• **Exercise aim**
In the listing, locate the line containing "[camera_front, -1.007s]", then quote it and all following lines exactly. Omit pictures.

* * *

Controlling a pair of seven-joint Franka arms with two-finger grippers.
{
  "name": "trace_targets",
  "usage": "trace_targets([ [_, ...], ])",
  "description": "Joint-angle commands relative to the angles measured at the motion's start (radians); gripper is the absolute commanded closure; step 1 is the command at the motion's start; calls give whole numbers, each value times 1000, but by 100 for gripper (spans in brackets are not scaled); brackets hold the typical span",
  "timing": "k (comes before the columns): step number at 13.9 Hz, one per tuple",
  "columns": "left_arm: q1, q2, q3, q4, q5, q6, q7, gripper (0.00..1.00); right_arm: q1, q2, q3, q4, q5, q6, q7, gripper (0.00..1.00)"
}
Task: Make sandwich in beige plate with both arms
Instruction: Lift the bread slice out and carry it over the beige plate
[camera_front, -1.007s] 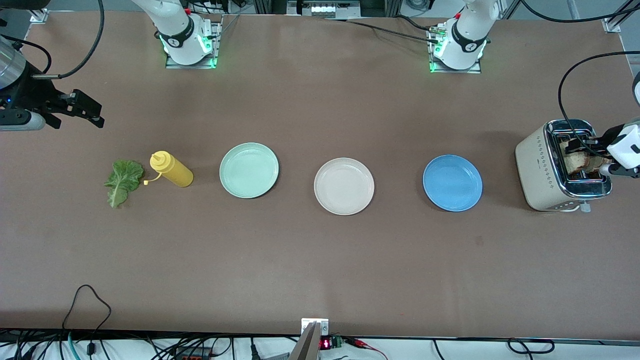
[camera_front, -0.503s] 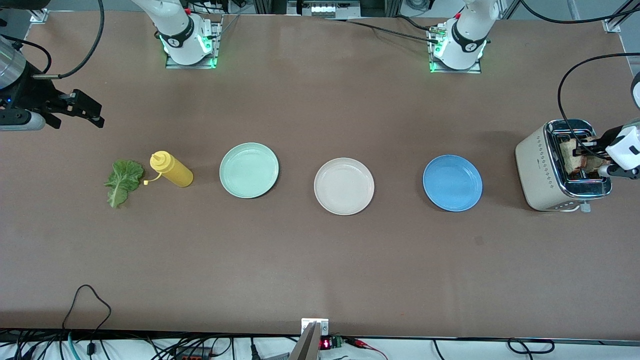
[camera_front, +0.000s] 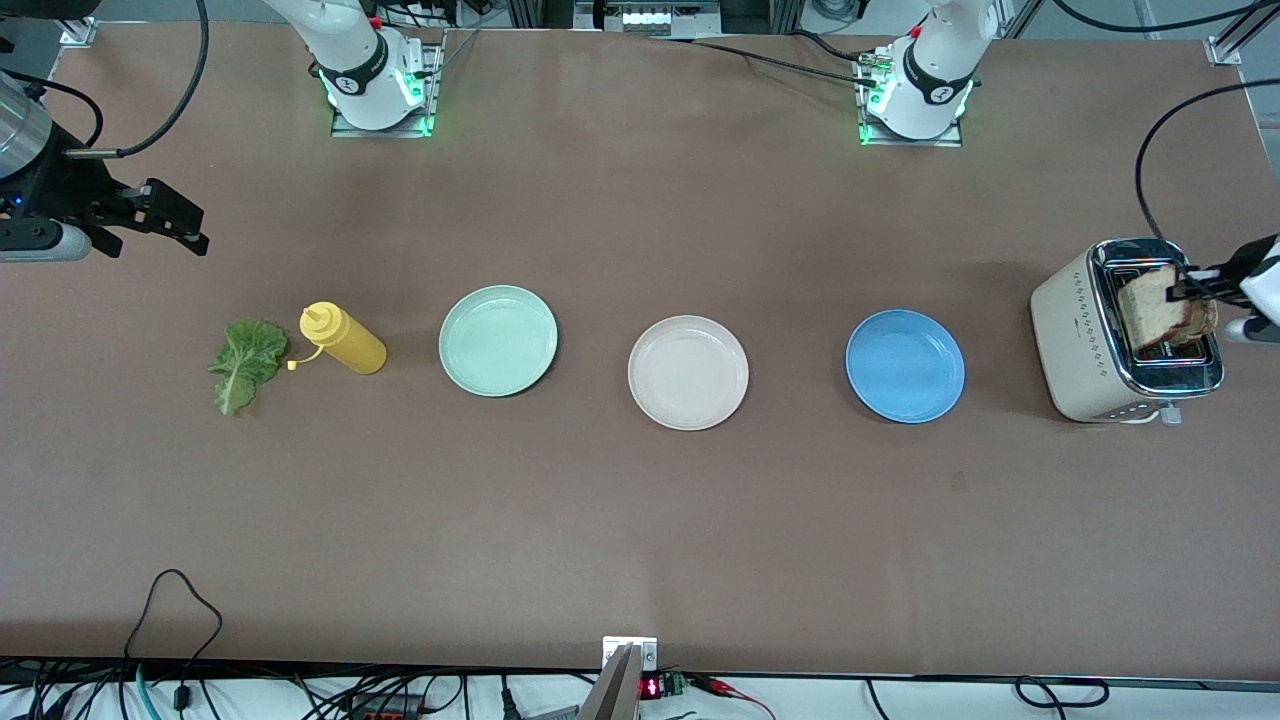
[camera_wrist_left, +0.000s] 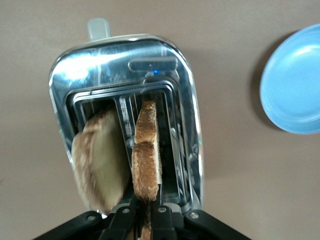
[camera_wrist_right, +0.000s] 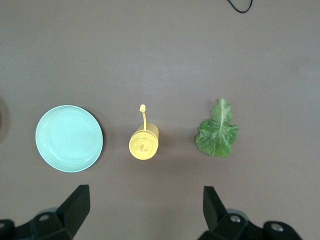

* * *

• **Result of this task**
[camera_front, -1.007s] 
[camera_front, -0.503s] 
[camera_front, +0.000s] 
[camera_wrist_left, +0.000s] 
[camera_wrist_right, +0.000s] 

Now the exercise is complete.